许拥川在听见俞意宁声音的那一刻,收回了攻击状态,从购物车里提起两个购物袋:“问我们是不是逛完了,想借购物车。”
俞意宁挽上许拥川的胳膊对他的说辞好像一点都没有起疑,两个人一块朝着商场出口走去,郎才女貌,登对极了。
商场外的人越来越多,外卖的高峰期还没过去。咖啡店里一杯杯咖啡被派送到写字楼。许拥川难得说谎,心里有点不安,每走两步就要偏头去观察俞意宁。
她的视线一直落在前方,好像完全相信他方才在超市里的说辞。许拥川知道她不是这么容易就相信的人。
手抓紧了一些购物袋,忐忑地开了口:“我其实认识她。”
不出他所料,俞意宁点了点头:“猜到了。”
“那你不问?”
“你想介绍给我的话肯定会介绍,不想介绍肯定就是不想让我认识的人,我问了反而容易吵架,今天上班好累,不想吵。”俞意宁解释。
许拥川在俞意宁之前没谈过恋爱,但是看室友谈过。

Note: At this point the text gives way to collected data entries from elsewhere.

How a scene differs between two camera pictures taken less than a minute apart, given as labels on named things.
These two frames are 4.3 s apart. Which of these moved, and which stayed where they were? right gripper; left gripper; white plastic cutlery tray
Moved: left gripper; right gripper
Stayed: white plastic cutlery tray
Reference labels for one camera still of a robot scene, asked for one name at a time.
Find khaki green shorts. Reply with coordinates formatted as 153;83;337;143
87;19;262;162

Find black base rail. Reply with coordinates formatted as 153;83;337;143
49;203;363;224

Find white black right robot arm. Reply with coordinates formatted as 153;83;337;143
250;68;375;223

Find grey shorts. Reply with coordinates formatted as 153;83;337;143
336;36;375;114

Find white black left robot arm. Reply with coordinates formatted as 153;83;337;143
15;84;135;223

储烨打游戏没有很快回复他女朋友就要生气、有时候室友之间出去玩,她要查岗,储烨但凡有一点儿不配合两个人之间必定又是一场大战。
但就是这么岌岌可危的恋爱,两个人却谈了两年多。
储烨说因为喜欢才闹,不喜欢她才不会在意这些。
两组恋爱代码在许拥川的大脑里产生了bug,他一时间有点运行不过来。
“她……她是我同父异母的姐姐。”许拥川想了想还是直说,“她现在也在我上班的公司任职。”
“这样啊。”俞意宁更关心别的,“她找你说什么?”
“莫名其妙。”许拥川也不理解,“问我私生活。又不是关系很好的姐弟,以前就没有说过什么话。而且看着也不像是关心我。”
原本出来和俞意宁逛街转好的心情,这下又降了些喜悦值。
“好了,别烦恼这个了。”俞意宁转移话题,“我们讨论一下明天的菜单吧。”
见她对自己的厨艺如此满意,许拥川又高兴了起来。
“那你想吃什么?”许拥川问。
“报上你的拿手菜。”俞意宁把问题丢给他。